3.7. Statistical Analysis

The dataset was analysed with IBM SPSS Statistics for Windows, Version 26.0. (IBM Corp, Armonk, NY, USA).

4. Conclusions

Thin-film microextraction blades coated with silica particles containing polar end-capping groups provided the best extraction efficacy out of all evaluated types of octadecyl-bonded particles. This type of coating is also characterized by the strongest correlations between the efficacy of the extraction process and hydrophobicity of the analytes, despite not having the highest density of hydrophobic octadecyl ligands. For example, while the hydrophobicity parameter (H) of Synergi™ Hydro-RP particles containing polar end-capping groups is higher than the H parameter of an average octadecyl particle (according to the hydrophobic-subtraction model [43,44]), the H of these particles is lower than the H of NUCLEODUR^® C₁₈ Htec particles [44]. This was not reflected by the results of this study, where the less hydrophobic polar end-capped particles provided better extraction efficacy of the hydrophobic analytes. This suggests that the extraction of small molecules from aqueous samples with the conventional TMS end-capped octadecyl-bonded particles differs from the theoretical expectations. Moreover, in the hydrophobic-subtraction model, polar end-capping groups closely resemble TMS groups [45]; thus, this difference in end-capping type does not provide a satisfactory explanation for the correlations observed with the tested particles. Therefore, one may hypothesize that the extraction yields of TMS end-capped particles are below the theoretical optimal performance due to immersion in a water-based matrix, with which they are not compatible. Such a situation could not occur with water-compatible polar end-capped particles that retained their original characteristics throughout extraction. This reasoning seems to elucidate the benefits of using fully water-compatible stationary phases for extraction from aqueous samples, and was reflected by the results of this study.
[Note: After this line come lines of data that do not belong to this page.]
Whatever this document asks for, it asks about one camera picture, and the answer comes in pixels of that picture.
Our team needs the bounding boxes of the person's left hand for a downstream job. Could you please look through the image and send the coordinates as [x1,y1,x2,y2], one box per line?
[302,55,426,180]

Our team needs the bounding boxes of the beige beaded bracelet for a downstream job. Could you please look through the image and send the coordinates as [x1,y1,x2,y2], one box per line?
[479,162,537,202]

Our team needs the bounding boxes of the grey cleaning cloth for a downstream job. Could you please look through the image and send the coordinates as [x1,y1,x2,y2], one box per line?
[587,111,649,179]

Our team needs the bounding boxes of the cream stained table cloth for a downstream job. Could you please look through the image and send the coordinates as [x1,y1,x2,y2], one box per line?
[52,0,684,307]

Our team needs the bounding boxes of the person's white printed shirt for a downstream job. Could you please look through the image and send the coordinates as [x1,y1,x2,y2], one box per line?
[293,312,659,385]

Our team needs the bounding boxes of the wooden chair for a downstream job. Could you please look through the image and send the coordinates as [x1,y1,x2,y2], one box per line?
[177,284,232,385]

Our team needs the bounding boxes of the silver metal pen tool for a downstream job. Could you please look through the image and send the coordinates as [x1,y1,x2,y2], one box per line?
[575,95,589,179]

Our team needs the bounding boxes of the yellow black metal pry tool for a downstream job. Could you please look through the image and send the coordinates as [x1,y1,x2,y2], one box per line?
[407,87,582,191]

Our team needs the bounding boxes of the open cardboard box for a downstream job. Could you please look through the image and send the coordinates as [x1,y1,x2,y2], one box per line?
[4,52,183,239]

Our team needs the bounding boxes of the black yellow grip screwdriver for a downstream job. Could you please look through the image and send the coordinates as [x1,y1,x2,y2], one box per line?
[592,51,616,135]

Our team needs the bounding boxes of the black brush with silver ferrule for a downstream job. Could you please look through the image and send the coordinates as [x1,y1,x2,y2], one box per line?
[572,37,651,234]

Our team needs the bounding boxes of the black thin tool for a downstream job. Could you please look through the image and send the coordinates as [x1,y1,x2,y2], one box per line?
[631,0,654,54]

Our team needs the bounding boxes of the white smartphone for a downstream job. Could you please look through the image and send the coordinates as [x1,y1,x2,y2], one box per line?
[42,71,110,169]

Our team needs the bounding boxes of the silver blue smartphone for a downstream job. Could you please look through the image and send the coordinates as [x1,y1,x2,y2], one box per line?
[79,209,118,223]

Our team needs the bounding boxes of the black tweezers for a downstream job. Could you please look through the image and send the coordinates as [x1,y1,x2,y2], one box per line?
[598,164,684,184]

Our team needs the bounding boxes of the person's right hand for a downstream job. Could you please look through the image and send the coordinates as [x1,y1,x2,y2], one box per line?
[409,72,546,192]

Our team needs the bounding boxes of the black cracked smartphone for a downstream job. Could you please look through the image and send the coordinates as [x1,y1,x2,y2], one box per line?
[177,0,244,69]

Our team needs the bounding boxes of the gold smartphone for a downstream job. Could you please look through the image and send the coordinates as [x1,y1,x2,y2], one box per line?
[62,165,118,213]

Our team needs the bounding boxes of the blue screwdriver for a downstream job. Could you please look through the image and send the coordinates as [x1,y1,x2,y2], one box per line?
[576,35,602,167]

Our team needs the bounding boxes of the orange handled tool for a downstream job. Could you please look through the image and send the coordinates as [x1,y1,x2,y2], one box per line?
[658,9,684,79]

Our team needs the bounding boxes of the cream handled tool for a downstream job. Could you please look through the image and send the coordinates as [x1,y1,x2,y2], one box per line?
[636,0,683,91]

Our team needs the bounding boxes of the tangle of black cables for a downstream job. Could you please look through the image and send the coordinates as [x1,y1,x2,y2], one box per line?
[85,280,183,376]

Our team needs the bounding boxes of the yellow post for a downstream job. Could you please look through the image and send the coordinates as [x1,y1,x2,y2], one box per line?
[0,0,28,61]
Additional investigation is required to assess whether water-compatible polar end-capping can improve extraction efficacy with ligands other than the octadecyl groups that were evaluated in this study. Some examples of stationary phases that are relatively popular in liquid chromatography and susceptible to so-called stationary phase collapse include octyl (C₈) and phenyl-hexyl. These chemistries could significantly benefit from the incorporation of polar end-capping groups. However, if that were confirmed, then a significant breakthrough in solid phase microextraction could be achieved by preserving all original ligand traits, which may result in improved extraction efficacy. This process may then broaden the range of successfully used liquid chromatography-compatible coatings for future SPME devices and promote methods’ use as a green alternative for sample preparation enabling low organic solvent consumption without compromising the extraction yield.